[LAU] New Bach from Aeolus and me

M Watts zwy648rct at gmail.com
Thu Jun 17 23:26:12 UTC 2010


On 06/17/2010 07:44 PM, david wrote:

> Organ registrations are a mystery to me, too. How can I learn about them?
>

Try this book:

Organ-Stops and Their Artistic Registration by George Ashdown Audsley 
(ISBN: 9780486424231)

This link has some info on how the various foot lengths relate to the 
harmonic series etc.:

http://www.lawrencephelps.com/Documents/Articles/Beginner/pipeorgans101.html

There's a stop dictionary at http://www.organstops.org/

Basic crash course:--

The main manual stops are at 8' pitch; it takes an open pipe of 8' 
sounding length to produce the C under the bass staff.  The main pedal 
stops are 16', an octave lower.  The pedals are usually, but not always, 
coupled to whatever manual is currently in use.

Flue stops:
The main 'organ' sound is the Diapason or Principal; these are either 
open pipes (Principal, Octave, Fifteenth) or stopped, with a plug in the 
end, sounding softer (Dulciana, Salicional).  A stopped pipe sounds an 
octave lower than its length would indicate.
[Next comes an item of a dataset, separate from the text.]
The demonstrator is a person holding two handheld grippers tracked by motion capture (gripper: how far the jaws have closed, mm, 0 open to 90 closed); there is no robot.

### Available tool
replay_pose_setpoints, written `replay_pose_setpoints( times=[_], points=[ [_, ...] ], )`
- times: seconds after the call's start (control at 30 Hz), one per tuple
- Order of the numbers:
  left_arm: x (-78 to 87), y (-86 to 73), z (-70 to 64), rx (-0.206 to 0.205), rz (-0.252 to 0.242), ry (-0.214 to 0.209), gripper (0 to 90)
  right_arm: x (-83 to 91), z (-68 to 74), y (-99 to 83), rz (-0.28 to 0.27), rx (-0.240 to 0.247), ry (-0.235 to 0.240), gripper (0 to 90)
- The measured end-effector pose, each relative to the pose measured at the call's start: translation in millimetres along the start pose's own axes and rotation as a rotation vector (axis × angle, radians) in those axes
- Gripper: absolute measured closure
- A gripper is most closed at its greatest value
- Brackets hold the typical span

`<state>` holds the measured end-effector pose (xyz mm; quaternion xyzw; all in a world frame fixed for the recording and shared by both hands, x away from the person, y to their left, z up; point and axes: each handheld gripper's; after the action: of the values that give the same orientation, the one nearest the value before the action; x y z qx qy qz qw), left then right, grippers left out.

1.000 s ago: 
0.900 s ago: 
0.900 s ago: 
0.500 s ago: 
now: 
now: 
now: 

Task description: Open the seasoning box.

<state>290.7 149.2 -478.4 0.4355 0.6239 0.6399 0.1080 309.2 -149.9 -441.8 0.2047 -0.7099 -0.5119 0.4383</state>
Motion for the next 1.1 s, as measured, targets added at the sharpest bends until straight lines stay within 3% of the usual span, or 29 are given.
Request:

Mutation stops and mixtures are also diapason-type, not used by 
themselves; mutations are single ranks, sounding one of the harmonic 
series other than the octave (Twelfth, Quint, Septime, None, Tierce, 
Larigot); mixtures are multi-rank, for adding brightness (Cymbel, 
Furniture, Cornet, Sesquialtera).

There are flutey-sounding flue stops (Claribel, Hohlflute, Gedact, 
Gemshorn, Suabe), and stringy-sounding flues (Geigen, Gamba, Violone).

Reed stops:
These use reed, usually of brass, to produce the sound; they range from 
smooth and quiet (Cornopean, Oboe, Vox Humana) or loud & agressive 
(Ophecleide, Posaun, Bombarde, Trumpet).

Couplers etc:
These couple various manuals together, allowing stops from one manual to 
be played on another.  Sometimes there are octave- and suboctave-couplers.

E.g. in Aeolus, the Great to Pedal coupler is labelled P+1, meaning the 
pedals will play the stops drawn on Manual I, as well as its own.

So in Aeolus, a basic organ sound is:

Manual I: Principal 8, Principal 4, Octave 2
Pedal: Subbass 16, P+I

 From here, add any or all of Octave 1, Quint 2 2/3, Mixtur; Add or swap 
Principal 16 for Subbass on the pedal.